An unknown malware detection scheme based on the features of graph
Zongqu Zhao,Junfeng Wang,Chonggang Wang
DOI: https://doi.org/10.1002/sec.524
IF: 1.968
2012-02-28
Security and Communication Networks
Abstract:The traditional malware detection schemes based on specific signature give an unsatisfactory performance as disposing the previously unknown malware, so the general features of binary files should be explored to solve this problem. Recently, classification algorithms were employed successfully to choose the features in unknown malicious code, and most of the works use byte or operation code sequence n‐gram representation of the executables. However, these n‐gram representations are heavily dependent on the training data. In this paper, we present a graph‐based method to detect unknown malware.
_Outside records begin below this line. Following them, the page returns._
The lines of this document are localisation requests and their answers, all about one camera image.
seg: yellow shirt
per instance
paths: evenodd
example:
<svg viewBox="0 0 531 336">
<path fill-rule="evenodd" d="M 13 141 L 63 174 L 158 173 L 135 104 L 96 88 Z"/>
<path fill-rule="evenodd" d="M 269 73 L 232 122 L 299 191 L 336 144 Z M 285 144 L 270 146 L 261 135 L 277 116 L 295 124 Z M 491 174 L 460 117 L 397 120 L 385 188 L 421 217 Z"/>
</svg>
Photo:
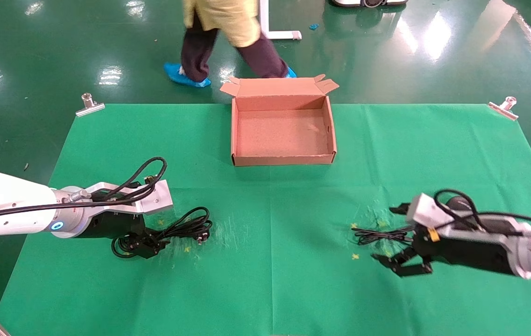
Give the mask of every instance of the yellow shirt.
<svg viewBox="0 0 531 336">
<path fill-rule="evenodd" d="M 203 30 L 221 29 L 234 47 L 248 47 L 259 39 L 257 0 L 184 0 L 184 25 L 192 27 L 196 11 Z"/>
</svg>

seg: box flap
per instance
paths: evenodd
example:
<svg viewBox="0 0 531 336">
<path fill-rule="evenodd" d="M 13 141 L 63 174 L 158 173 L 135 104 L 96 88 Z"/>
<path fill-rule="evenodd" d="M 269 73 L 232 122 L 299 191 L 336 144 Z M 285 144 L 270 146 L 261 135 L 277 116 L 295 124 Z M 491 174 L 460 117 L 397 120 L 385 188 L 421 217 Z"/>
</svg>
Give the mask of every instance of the box flap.
<svg viewBox="0 0 531 336">
<path fill-rule="evenodd" d="M 230 77 L 221 91 L 234 97 L 263 96 L 325 96 L 338 88 L 331 79 L 322 81 L 325 75 L 304 78 L 243 78 Z"/>
</svg>

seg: yellow label
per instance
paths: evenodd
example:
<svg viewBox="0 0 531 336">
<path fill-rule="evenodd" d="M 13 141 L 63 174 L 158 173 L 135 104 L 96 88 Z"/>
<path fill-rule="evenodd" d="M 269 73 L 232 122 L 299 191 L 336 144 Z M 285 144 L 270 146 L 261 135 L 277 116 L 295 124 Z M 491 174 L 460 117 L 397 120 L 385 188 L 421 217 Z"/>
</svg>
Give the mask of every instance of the yellow label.
<svg viewBox="0 0 531 336">
<path fill-rule="evenodd" d="M 434 228 L 427 228 L 427 231 L 429 231 L 429 237 L 432 239 L 432 242 L 437 242 L 440 240 L 440 235 Z"/>
</svg>

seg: green floor
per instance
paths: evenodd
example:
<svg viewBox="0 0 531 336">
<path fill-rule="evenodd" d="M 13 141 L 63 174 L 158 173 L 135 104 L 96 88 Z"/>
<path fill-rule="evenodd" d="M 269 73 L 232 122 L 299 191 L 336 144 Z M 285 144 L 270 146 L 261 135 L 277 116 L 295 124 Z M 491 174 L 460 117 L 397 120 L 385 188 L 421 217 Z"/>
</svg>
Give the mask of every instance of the green floor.
<svg viewBox="0 0 531 336">
<path fill-rule="evenodd" d="M 47 183 L 84 92 L 110 103 L 229 102 L 222 81 L 252 74 L 224 38 L 210 62 L 212 89 L 163 75 L 180 49 L 181 8 L 179 0 L 1 1 L 0 172 Z M 273 29 L 303 34 L 276 42 L 280 54 L 299 75 L 325 73 L 340 84 L 333 102 L 500 103 L 512 95 L 531 145 L 531 0 L 410 0 L 397 13 L 271 0 L 271 12 Z M 0 238 L 0 297 L 23 239 Z"/>
</svg>

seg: green cloth
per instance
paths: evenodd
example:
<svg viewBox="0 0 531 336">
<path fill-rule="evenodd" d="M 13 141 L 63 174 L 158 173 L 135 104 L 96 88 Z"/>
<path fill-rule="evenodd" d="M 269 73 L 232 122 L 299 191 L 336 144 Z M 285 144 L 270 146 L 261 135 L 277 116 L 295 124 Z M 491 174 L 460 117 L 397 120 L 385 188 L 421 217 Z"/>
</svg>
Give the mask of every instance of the green cloth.
<svg viewBox="0 0 531 336">
<path fill-rule="evenodd" d="M 531 215 L 518 123 L 485 105 L 333 105 L 334 164 L 234 168 L 229 109 L 107 105 L 76 119 L 52 187 L 121 183 L 160 155 L 175 209 L 148 221 L 206 206 L 212 237 L 124 260 L 107 239 L 28 236 L 0 304 L 11 334 L 531 335 L 531 280 L 445 264 L 401 279 L 349 231 L 399 227 L 387 207 L 442 188 Z"/>
</svg>
The function call graph of an executable, which includes the functions and the call relations between them, is selected as the representation of the executable in this method. The features are defined according to both the statistical information and the topology of the function call graph. They are extracted and processed through machine learning to classify unknown Portable Executable files. For the sake of fixed sum of the features, the graph‐based method can avoid so many features found in other methods. In our experiments, three types of malware datasets were tested, and as high as 96.8% accuracy can be achieved. Furthermore, it can achieve 92.1% accuracy when only 5% of the dataset is served as training set. Copyright © 2012 John Wiley & Sons, Ltd. To detect the unknown malware, the features of graph‐based method are predefined from function call graph of software, and then the rules are built with these features to classify an executable as the benign or the malware. The quantity and the contents of these features are independent of testing dataset, and this peculiarity enables our experiment results to nearly reflect the situation of unknown malware detection. The design can provide a high malware detection accuracy by using a small set of training set.
computer science, information systems,telecommunications